Reality check


For Prashanthi Jayasekara, a young and professional researcher, the enthusiastic and overwhelming responses at the “Civic and political participation of the youth and the use of technology” event held last September, meant that Sri Lankan youth were wholly aware of their societal frustrations and issues that surrounded them, and were determined to find answers for their problems.

While this is admirable on the side of the youth, Prashanthi, as the moderator of the event, observes that resolving youth problems is a complicated process, and there is little clarity as to some of the underlying factors that cause these problems. “In that context, the responses at the event were not wholly unexpected. However, the problem is that, we can’t talk about solutions when the problems themselves are overwhelming,” she remarks, when asked to comment about her observations at the event.
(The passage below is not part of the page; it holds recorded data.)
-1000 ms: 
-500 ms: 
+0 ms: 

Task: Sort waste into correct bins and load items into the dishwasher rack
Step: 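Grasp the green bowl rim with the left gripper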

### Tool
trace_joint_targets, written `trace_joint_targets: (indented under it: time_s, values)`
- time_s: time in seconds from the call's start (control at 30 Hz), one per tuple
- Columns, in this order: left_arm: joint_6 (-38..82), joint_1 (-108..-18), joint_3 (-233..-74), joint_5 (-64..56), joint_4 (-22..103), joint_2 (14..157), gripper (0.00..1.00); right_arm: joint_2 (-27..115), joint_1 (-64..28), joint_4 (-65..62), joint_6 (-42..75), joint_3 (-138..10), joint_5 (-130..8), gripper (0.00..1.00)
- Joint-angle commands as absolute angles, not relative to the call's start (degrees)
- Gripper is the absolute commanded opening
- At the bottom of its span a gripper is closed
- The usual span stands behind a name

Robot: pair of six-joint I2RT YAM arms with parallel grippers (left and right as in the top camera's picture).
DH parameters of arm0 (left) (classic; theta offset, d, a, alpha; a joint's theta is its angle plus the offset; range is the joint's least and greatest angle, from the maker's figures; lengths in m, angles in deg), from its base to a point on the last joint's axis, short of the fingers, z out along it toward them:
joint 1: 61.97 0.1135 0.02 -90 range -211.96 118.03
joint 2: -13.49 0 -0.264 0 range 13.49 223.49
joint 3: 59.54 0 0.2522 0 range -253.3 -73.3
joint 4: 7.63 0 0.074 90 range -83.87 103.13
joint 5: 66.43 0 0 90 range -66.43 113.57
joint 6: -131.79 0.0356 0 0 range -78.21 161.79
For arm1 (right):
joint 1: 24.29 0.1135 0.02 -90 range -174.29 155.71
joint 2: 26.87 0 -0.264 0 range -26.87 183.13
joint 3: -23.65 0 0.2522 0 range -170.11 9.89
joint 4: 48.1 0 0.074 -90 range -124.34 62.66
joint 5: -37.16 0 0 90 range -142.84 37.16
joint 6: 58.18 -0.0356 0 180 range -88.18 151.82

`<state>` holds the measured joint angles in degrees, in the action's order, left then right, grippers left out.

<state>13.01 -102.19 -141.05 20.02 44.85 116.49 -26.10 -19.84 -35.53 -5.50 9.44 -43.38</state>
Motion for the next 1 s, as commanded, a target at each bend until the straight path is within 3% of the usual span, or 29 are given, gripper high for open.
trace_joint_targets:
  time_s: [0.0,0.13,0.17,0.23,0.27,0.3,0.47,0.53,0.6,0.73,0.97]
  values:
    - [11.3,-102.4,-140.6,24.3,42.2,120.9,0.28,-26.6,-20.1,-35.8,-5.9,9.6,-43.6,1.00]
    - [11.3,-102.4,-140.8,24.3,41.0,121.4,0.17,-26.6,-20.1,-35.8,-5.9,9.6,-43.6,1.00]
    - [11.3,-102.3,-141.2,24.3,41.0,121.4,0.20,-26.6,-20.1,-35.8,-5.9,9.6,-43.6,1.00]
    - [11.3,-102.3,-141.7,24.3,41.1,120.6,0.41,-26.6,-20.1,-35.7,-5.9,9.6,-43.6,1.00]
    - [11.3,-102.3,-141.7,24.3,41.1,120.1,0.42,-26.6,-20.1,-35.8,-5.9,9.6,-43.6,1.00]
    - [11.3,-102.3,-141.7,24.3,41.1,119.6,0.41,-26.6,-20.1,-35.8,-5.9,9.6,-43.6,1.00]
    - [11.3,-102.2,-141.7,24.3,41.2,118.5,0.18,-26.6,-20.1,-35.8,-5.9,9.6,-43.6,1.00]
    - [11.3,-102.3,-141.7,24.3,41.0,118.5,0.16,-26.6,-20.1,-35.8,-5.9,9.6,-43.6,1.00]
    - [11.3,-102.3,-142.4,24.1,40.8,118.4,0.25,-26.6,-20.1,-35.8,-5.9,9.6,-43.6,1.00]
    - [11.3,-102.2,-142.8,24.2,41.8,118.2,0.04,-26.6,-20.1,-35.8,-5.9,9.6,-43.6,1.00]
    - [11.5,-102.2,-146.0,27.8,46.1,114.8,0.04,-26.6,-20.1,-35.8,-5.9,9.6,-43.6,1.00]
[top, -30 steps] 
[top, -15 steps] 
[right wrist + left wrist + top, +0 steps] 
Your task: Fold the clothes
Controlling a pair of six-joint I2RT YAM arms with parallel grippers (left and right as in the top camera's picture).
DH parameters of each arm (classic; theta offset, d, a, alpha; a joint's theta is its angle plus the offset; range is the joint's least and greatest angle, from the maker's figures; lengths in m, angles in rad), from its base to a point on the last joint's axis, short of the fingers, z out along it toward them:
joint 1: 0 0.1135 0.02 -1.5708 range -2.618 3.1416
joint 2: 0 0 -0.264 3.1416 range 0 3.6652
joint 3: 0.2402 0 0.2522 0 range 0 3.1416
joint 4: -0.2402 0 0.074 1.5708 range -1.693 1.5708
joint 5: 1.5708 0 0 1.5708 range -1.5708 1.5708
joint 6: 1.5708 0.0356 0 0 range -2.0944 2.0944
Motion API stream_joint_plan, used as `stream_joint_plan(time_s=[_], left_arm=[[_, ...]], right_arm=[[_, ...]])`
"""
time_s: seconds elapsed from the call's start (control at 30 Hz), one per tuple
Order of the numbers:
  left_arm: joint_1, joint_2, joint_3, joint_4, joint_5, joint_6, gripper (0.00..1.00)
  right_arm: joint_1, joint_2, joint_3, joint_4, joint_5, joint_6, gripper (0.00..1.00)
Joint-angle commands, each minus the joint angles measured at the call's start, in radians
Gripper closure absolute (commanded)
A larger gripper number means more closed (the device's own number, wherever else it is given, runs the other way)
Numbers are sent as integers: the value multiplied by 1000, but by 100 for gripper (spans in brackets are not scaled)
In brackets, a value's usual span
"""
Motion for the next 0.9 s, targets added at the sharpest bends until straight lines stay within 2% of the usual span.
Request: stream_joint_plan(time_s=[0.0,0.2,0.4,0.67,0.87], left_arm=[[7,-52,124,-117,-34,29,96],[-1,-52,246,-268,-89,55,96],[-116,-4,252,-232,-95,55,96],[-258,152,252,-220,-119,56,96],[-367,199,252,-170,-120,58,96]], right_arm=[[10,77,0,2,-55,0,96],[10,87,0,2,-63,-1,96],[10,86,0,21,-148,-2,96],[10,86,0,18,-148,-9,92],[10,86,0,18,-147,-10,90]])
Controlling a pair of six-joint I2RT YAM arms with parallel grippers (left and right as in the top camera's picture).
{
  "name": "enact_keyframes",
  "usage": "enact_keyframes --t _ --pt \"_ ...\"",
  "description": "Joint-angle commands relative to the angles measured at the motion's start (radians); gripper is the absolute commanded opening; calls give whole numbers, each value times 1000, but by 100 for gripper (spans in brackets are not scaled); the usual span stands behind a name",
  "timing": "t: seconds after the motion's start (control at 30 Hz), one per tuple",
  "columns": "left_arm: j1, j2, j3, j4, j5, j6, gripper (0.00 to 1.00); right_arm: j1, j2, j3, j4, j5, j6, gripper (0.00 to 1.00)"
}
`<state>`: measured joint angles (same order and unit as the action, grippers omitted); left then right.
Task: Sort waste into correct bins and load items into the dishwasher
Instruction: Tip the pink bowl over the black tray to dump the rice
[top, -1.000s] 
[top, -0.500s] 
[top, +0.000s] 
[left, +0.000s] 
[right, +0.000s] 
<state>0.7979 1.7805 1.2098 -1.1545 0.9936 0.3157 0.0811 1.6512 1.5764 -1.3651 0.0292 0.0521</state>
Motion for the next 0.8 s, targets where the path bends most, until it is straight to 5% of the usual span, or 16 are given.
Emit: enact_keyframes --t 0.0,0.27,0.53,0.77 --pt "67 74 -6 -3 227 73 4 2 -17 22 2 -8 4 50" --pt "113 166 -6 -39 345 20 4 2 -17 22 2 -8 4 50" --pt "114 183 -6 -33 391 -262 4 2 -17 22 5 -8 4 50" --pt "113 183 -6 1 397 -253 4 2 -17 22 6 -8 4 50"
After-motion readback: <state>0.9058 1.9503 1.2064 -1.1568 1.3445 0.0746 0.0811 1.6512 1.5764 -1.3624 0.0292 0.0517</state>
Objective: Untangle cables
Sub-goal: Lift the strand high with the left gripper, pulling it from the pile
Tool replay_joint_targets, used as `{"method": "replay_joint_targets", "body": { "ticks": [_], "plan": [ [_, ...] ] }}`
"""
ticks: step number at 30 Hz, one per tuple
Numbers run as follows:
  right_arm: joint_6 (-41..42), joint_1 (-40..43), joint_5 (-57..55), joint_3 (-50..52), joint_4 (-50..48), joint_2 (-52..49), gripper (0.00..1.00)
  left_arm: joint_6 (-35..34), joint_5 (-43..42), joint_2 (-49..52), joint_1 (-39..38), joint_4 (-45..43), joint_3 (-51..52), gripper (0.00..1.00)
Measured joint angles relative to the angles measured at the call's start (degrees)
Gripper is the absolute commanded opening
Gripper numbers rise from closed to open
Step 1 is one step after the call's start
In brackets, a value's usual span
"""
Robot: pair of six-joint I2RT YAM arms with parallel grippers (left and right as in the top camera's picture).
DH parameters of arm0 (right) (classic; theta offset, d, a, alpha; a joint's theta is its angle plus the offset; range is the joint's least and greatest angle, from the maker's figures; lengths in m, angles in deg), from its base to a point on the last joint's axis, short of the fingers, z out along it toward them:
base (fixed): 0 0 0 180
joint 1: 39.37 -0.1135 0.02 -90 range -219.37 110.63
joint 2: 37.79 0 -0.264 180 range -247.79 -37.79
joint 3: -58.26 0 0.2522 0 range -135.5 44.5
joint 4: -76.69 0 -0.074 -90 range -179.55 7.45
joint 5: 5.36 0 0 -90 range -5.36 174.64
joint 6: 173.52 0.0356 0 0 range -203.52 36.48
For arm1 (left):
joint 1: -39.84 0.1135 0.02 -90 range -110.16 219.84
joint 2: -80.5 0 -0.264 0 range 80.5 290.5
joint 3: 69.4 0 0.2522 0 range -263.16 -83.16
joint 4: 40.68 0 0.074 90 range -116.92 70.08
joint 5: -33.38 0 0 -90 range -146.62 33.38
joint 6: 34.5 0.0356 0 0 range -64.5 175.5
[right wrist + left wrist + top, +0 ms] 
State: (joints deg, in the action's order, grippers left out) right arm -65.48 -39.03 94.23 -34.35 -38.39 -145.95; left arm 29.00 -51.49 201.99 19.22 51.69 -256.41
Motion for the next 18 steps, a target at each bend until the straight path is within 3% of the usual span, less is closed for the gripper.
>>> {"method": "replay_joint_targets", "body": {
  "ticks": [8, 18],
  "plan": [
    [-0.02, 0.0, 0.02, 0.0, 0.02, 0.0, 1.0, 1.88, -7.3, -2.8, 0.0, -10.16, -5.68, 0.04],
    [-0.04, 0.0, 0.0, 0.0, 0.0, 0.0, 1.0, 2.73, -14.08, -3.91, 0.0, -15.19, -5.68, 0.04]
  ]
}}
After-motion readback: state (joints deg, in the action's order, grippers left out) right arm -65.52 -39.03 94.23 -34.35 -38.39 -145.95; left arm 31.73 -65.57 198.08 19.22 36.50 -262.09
Prashanthi had prepared probing questions aimed at solutions to some of the contemporary issues faced by Sri Lankan youth, but found that many of the youth present at the event had the burning desire to express their concerns and voice their problems, and solutions to those complex problems remained unanswered.

When asked about what such observations reflected about the youth present at the event, Prashanthi notes that the attendees were indeed, aware and interested in contemporary issues that concerned them. She states, however, that, “I believe that we live in a bubble. Our views don’t reflect the concerns of the entire youth population of the country, as the majority of the youth population reside in rural areas.”

She went onto explain that some of the views presented at the event were expressed by those youth who were already equipped with civic consciousness and who wanted to experience and understand the reality of civic and political participation. “There maybe a bigger picture to this, which has not been represented by the event as research shows that a large percentage of the youth, have not understood the reality of civic consciousness,” Prashanthi remarks.

As a research professional, Prashanthi’s research experience shows that many of the youth across the country remained alienated from civic and political participation processes due to their perception that the political system remained corrupted and elitist, and possessed a sense of detachment from civic and political issues. “It is the same group of people who we see attending these discussions,” Prashanthi notes and states that there is a lack of organic interest in the majority of the youth population, which is not obvious at youth events such as the present one.

When asked to comment about the aspect of the use of technology at the event,  Prashanthi notes that “Even though Sri Lanka boasts of the vast reach of ICT across the country, a main barrier to harnessing those facilities is the fact that many of the youth cannot use them due to language barriers,” and therefore, the potential of technology to enhance civic and political participation, and thereby their capabilities and freedoms, is an open and valid question.

As a conclusion, Prashanthi’s opinion is that the identity of the youth remains multi-dimensional and that policy makers should understand the dynamics of this identity when investing in the youth. As a researcher, she supports the hosting of many more such discussions which will foster understanding between the youth and inform them about their concerns and the steps that they will take in order to make a better future.

“An organic interest must stem from the youth from an early age, and the conversation must flow freely, and ideas should not be implanted on them. Instead, they must create an environment where ideas can be discussed, challenged and made use of, and for these reasons, events like this are very good, for the future of the youth,” is Prashanthi’s conclusion.

Prshanthi has been part of our journey from the beginning, she was the youngest in the NHDR 2014 research team, she was there when we brainstormed our ideas, she was our moderator at the youth meet-up and we are certain that she will continue to work with us as we strive to work with our youth. She is one who never fails to give constructive feedback and she has rightly pointed out the need to take these discussions to the rural youth, make it inclusive and break language barriers and the need to understand the reality of civic consciousness.

Critical evaluations are a must to make our interventions successful.  Learning is the key to success.  We will, working with you, take these valid inputs into consideration as we proceed further.

Thank you for the reality check, Prashanthi!